Zhuwao twierdzi, że z Grace Mugabe rozmawiał ostatnio w piątek wieczorem. Powiedział też, że według jego informacji na skutek zamachu stanu zginęło siedem osób: nie podał jednak tożsamości rzekomo zabitych ludzi ani żadnych szczegółów na temat ich śmierci.
Wcześniej w stolicy Zimbabwe, Harare, odbyła się kilkudziesięciotysięczna manifestacja, której uczestnicy domagali się od Mugabego ustąpienia z zajmowanego od 37 lat urzędu.
Według nieoficjalnych Mugabe i jego żona wraz z członkami skupionej wokół nich frakcji rządzącej partii ZANU-PF są przetrzymywani w areszcie domowym w rezydencji prezydenta w Harare.
W nocy z wtorku na środę wojsko przejęło kontrolę nad Harare, a w piątek poinformowało, że "osiągnęło znaczny postęp w operacji mającej na celu wyeliminowanie kryminalistów w otoczeniu prezydenta Mugabego". Armia podała, że zatrzymała niektóre osoby z tych kręgów.

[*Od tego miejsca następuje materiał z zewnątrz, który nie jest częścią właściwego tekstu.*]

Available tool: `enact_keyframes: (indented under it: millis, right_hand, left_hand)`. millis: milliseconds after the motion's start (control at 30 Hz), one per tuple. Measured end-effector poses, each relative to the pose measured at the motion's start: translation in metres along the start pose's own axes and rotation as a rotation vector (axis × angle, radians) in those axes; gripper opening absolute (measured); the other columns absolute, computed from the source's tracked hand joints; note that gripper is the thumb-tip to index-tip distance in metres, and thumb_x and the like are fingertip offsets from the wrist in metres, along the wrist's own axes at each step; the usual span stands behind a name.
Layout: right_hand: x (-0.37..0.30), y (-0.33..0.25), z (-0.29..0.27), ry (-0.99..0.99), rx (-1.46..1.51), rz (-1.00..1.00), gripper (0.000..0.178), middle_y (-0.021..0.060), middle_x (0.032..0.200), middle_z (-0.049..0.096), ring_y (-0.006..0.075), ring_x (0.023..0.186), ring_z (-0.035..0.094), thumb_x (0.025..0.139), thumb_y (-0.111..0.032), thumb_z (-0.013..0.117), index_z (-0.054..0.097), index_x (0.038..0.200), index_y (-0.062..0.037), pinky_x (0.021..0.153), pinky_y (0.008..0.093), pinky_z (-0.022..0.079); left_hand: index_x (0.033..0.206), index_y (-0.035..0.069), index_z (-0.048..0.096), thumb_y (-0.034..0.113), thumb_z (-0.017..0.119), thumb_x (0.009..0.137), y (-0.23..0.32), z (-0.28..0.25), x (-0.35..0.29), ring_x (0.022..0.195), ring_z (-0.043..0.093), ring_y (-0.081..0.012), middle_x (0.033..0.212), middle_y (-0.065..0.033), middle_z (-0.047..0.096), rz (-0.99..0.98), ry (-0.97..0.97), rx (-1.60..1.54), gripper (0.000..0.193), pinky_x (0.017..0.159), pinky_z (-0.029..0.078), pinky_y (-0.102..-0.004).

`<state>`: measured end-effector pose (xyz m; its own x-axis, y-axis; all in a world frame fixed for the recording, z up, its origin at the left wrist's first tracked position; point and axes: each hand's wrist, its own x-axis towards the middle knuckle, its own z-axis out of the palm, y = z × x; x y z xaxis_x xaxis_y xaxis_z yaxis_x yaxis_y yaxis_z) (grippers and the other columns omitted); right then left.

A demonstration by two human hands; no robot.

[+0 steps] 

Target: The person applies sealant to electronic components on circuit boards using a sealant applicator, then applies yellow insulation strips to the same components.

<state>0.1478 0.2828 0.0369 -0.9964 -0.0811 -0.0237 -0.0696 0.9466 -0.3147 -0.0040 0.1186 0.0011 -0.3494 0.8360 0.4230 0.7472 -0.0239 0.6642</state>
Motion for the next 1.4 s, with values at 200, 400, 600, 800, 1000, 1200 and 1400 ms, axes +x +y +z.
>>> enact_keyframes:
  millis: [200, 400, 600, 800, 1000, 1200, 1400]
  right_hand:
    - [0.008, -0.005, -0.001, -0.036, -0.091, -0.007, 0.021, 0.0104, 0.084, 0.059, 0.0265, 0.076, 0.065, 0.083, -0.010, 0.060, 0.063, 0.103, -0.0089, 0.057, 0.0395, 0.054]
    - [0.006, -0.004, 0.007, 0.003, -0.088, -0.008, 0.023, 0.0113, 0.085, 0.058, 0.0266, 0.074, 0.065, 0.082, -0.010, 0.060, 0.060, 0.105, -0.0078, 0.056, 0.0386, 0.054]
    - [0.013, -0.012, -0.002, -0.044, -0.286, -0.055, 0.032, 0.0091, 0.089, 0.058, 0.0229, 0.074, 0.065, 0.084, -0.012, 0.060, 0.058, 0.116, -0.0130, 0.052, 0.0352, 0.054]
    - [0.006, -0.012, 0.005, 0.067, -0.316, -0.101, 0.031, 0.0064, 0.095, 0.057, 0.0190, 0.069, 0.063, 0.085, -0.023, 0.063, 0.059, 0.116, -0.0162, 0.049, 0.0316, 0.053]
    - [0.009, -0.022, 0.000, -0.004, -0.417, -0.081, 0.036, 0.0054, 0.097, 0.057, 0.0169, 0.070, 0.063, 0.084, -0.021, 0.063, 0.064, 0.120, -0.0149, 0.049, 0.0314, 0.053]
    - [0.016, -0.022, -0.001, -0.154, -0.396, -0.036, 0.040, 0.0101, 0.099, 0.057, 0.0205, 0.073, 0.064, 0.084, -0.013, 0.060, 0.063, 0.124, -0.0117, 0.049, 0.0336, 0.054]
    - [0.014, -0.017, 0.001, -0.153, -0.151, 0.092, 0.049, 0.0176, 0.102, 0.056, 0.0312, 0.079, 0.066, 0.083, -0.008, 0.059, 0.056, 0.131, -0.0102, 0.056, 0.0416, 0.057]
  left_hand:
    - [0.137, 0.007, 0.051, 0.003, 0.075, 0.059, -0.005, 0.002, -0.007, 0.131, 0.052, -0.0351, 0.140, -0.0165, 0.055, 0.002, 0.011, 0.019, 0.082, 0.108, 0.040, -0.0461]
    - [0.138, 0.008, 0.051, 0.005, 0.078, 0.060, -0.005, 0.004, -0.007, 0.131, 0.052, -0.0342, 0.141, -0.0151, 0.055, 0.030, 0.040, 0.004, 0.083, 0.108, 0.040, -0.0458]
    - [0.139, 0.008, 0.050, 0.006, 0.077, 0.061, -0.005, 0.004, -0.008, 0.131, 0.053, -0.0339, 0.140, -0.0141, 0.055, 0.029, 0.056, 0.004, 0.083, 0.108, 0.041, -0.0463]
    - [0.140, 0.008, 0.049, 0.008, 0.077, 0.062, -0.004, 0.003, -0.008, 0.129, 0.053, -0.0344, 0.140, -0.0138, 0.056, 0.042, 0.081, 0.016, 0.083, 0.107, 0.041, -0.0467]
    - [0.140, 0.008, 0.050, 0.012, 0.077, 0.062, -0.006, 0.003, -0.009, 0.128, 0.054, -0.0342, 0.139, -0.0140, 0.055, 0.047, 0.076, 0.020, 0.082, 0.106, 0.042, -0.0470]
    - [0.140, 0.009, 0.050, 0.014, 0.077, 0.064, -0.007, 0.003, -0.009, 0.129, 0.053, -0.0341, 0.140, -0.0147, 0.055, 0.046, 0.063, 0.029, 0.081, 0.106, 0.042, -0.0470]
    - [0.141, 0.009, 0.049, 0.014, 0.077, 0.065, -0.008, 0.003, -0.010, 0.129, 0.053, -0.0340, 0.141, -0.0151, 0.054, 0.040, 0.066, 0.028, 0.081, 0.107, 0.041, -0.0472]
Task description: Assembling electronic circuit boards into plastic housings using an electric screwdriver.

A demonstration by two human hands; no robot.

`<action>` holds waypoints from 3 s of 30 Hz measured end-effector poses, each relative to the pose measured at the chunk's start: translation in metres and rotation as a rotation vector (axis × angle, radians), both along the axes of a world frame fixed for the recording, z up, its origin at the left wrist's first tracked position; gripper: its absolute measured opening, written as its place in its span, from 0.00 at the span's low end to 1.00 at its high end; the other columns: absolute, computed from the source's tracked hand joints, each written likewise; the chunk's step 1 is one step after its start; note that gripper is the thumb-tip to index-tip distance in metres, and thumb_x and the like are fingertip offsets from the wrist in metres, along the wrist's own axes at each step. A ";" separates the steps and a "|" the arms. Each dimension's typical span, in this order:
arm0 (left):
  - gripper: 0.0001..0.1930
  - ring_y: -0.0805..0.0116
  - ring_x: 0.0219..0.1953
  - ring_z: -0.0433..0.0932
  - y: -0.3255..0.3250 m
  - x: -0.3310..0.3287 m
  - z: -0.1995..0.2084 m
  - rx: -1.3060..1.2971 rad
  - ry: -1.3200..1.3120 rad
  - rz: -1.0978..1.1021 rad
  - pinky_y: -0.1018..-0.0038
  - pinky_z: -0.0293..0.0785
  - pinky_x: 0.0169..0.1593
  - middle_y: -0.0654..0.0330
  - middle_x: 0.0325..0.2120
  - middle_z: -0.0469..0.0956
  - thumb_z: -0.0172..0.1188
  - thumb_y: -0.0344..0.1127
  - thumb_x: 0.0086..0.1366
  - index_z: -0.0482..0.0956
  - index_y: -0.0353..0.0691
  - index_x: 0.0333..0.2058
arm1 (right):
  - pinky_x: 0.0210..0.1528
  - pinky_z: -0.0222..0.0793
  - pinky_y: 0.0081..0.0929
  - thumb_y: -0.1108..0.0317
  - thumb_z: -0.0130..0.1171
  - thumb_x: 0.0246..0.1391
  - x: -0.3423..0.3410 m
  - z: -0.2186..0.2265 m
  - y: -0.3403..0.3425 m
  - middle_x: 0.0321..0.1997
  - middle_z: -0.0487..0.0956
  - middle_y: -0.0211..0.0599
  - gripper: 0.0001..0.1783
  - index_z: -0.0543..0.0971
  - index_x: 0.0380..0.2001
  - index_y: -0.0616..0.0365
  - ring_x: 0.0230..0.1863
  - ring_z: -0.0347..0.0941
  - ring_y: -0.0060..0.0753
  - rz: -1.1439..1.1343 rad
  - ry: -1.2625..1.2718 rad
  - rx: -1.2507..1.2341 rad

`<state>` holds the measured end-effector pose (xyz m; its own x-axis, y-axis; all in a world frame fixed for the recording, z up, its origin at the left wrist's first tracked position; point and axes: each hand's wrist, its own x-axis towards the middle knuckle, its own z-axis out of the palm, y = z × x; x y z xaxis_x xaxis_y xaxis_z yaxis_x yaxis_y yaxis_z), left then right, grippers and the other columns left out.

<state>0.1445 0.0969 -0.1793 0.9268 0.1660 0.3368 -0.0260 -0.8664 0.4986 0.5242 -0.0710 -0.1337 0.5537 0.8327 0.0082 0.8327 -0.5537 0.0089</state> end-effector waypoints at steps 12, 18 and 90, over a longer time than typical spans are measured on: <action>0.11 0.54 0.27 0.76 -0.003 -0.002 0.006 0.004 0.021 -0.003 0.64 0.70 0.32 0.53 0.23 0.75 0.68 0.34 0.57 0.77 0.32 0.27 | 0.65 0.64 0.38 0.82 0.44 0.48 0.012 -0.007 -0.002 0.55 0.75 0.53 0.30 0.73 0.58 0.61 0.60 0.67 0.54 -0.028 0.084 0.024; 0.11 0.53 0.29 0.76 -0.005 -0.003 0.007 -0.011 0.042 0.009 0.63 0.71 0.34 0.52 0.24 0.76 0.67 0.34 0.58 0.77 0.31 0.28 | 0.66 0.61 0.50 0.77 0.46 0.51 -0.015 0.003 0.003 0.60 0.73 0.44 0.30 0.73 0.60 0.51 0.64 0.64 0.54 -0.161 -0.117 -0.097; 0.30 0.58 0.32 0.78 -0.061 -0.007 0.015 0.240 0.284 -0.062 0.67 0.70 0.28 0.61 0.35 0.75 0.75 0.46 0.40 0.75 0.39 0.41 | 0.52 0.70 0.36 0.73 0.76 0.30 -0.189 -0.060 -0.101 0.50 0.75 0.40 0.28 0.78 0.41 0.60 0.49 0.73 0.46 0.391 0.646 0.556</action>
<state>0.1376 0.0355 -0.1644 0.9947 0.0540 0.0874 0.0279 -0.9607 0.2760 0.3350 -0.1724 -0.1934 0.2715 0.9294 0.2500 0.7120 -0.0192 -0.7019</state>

Armii najpewniej zależy, aby Mugabe zgodził się na bezkrwawe oraz sprawne przekazanie władzy. Jego miejsce miałby zająć były wiceprezydent Emmerson Mnangagwa.
Zdymisjonowanie go 6 listopada przez Mugabego wywołało obecny kryzys i było kulminacją walki o władzę wewnątrz partii rządzącej. Dymisję postrzegano jako sposób na utorowanie drogi młodszej o 41 lat żonie Mugabego, Grace, do zastąpienia go na stanowisku.
Mugabe, którego wielu mieszkańców Afryki wciąż postrzega jako bohatera walki o niepodległość kraju, na Zachodzie jest uważany za despotę, którego katastrofalne działania gospodarcze i chęć uciekania się do przemocy, by utrzymać się u władzy, zniszczyły jedno z najbardziej obiecujących państw Afryki.